Package delivery giant United Parcel Service Inc. (NYSE: UPS) has said it plans to cut greenhouse gas (GHG) emissions in its fleet of delivery vehicles over the next three years by purchasing at least 25% of new non-conventionally powered vehicles. The company’s total ground fleet currently numbers about 114,000 of which about 8,300 are alternative fuel and advanced technology vehicles.
In the company’s latest Sustainability Report, released Monday, the company set a goal of a 12% reduction in GHG emissions across its global ground operations by 2025.
The company’s aircraft fuel GHG emissions comprise 58% of UPS’s total emissions, but the company said it is not setting a target for an absolute reduction in airplane fuel consumption because there is no economically feasible alternative available.
UPS has set three targets it sees as critical to reducing GHG emissions:
- We’re aiming for 25 percent of total electricity to come from renewable sources by 2025, a significant increase from the less than 1 percent in 2016. We’ve already started, investing $18 million in on-site solar at eight U.S. facilities, which will expand our solar capacity nearly five-fold.

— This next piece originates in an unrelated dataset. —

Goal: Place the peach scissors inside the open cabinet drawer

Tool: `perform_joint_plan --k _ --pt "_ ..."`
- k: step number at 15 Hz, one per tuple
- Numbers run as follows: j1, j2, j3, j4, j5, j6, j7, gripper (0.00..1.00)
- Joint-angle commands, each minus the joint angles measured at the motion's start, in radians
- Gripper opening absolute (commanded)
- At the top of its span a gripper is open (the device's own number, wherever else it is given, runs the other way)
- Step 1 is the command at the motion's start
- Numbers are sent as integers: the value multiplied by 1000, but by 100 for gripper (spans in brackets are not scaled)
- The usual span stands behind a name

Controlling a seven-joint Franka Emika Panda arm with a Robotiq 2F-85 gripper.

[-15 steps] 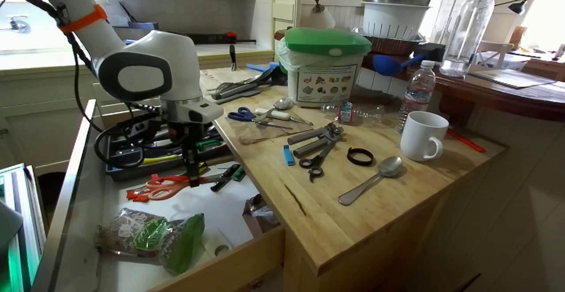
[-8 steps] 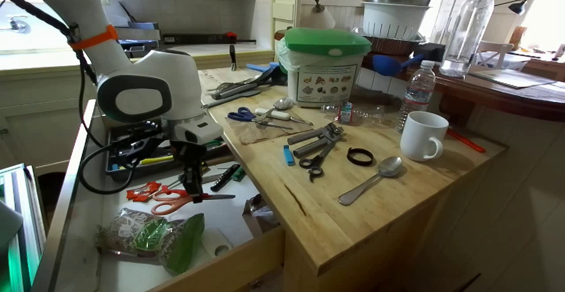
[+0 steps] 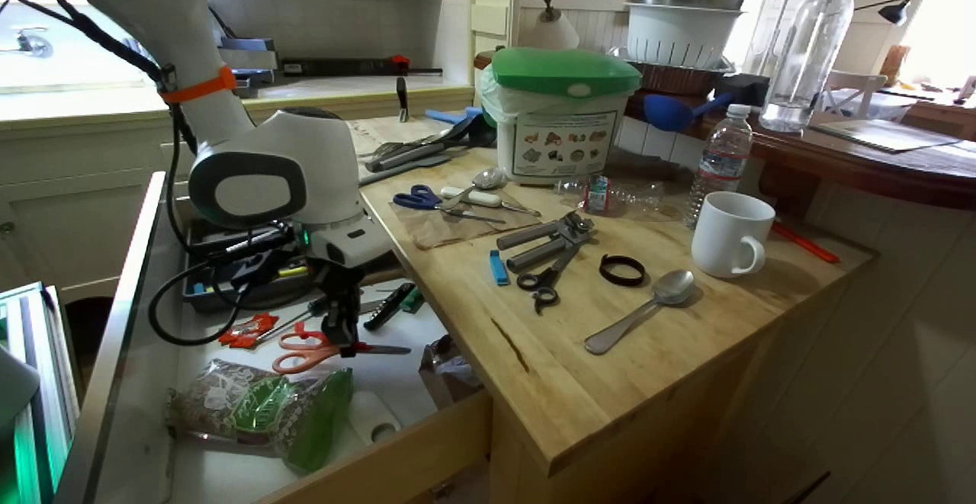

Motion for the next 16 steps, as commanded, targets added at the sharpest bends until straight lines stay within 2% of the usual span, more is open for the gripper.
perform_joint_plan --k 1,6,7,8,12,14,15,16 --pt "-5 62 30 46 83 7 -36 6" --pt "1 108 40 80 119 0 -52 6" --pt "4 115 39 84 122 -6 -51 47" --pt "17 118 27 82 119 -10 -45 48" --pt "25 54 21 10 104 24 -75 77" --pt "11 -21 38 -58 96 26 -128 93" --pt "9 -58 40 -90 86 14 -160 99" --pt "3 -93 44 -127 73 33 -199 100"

- We’re expanding our rolling laboratory, our fleet of more than 8,300 vehicles used to develop and test low-carbon fuels and technologies. By 2020, a quarter of annual vehicle purchases will be alternative fuel or advanced technology vehicles, up from 16 percent in 2016.
- By 2025, we’re sourcing 40 percent of all ground fuel from sources other than conventional gasoline and diesel, nearly double the ratio used in 2016.
Carbon intensity — the amount of carbon dioxide-equivalent emissions per package delivered — has dropped by 17.9% in U.S. small package operations, 9.1% in global airline fuel use and 30.9% in U.S. supply chain and freight operations.